A sudden, violent contraction of all my muscles, like a simultaneous cramp in every limb, doubled me up without the slightest warning. I fell forward—saw the floor hurtling toward me—and felt my rebellious muscles relax again just in time to save myself from a crash. I was so startled that I scarcely noticed the lance of gauzy light, tendriled like a cobweb, that floated in the spot from which I had just been hurled. But Belem’s thought said, “Paralysis projector!”

What happened after that took almost no time at all.

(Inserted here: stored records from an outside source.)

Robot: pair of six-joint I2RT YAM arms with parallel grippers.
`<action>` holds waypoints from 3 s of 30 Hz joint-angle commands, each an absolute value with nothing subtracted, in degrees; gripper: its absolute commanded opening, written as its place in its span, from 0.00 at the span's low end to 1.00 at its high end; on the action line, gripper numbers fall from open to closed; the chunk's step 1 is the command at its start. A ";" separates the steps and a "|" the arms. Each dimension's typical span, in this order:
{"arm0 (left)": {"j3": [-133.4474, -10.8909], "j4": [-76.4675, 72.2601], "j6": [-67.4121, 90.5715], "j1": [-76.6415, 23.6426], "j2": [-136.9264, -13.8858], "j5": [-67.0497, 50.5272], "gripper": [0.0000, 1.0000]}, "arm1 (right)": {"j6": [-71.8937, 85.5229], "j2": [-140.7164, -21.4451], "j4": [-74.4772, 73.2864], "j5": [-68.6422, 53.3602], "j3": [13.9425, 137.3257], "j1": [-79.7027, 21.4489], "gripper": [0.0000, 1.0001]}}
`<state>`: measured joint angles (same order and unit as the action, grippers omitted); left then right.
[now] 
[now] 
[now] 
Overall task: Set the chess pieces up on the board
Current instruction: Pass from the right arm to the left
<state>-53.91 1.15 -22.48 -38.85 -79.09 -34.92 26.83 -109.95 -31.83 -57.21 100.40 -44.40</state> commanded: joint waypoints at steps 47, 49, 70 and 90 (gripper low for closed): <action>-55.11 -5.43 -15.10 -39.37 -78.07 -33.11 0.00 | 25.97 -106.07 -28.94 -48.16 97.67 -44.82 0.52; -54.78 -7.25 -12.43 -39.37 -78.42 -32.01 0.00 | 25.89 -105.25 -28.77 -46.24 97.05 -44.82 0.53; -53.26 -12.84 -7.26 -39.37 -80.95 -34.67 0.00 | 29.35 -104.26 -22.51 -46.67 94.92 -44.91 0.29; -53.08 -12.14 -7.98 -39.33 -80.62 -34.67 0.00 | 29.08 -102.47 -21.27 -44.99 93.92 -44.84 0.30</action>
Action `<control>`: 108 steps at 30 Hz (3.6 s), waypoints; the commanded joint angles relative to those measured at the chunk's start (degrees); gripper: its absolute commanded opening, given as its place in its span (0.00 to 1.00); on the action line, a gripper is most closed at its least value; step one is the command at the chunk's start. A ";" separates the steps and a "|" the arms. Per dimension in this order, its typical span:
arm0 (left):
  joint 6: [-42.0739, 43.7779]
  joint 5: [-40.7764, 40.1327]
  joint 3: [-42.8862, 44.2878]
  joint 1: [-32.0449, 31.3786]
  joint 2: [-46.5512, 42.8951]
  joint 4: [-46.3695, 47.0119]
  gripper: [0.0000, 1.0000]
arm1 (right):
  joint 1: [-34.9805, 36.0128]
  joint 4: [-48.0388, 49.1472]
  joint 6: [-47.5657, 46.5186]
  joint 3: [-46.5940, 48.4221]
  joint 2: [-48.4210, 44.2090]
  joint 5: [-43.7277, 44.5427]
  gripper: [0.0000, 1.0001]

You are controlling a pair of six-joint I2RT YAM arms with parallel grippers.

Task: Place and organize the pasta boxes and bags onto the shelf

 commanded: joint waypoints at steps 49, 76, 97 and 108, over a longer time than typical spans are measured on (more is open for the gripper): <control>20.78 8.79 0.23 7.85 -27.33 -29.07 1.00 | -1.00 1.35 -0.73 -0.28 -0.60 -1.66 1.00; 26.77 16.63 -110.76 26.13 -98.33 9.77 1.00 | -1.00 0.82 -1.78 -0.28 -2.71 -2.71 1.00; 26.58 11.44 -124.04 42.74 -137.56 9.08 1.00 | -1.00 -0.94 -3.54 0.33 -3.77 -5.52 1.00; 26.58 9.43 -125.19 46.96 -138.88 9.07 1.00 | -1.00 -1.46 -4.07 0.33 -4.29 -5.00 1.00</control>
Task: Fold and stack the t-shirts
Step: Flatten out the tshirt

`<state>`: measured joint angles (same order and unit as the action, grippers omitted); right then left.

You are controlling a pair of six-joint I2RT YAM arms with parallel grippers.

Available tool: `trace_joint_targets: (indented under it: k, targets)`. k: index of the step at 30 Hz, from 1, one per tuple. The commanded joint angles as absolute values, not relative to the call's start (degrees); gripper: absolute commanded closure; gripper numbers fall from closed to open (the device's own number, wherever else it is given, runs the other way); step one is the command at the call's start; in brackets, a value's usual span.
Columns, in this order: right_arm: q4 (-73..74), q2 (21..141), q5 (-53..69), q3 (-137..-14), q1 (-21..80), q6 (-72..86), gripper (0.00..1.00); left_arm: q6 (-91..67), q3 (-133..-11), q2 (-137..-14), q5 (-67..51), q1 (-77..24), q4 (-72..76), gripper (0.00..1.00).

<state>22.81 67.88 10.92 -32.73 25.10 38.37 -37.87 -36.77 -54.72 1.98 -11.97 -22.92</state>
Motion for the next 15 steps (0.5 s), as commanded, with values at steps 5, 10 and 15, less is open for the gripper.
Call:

When I got my feet under me I whirled and faced the opened door-panel and the man standing there in arrested motion, weapon lifted. It was Paynter, his pale eyes glittering, his mouth drawn down in a grimace of anger and surprise. The weapon had a basket-hilt and a muzzle that looked like rubbery lips, puffing in and out petulantly.

Belem had sensed his presence before I did. It was the Mechandroid’s control of my motor reflexes that had jerked me forward in a spasmodic dodge that barely cleared the blast of the puffing weapon.

I had no weapon of my own. Paynter was centering his on me for a second, more accurate shot. I hadn’t the ghost of an idea how to avoid it.

“What do I do now?” I demanded in desperation of the mind in my brain.

“I don’t know—be quiet, I’m trying to think!” was all Belem had to offer.

I sought Paynter’s eyes, trying to put hypnosis into my own, saying, “Now wait a minute, Paynter! Hold on! I—”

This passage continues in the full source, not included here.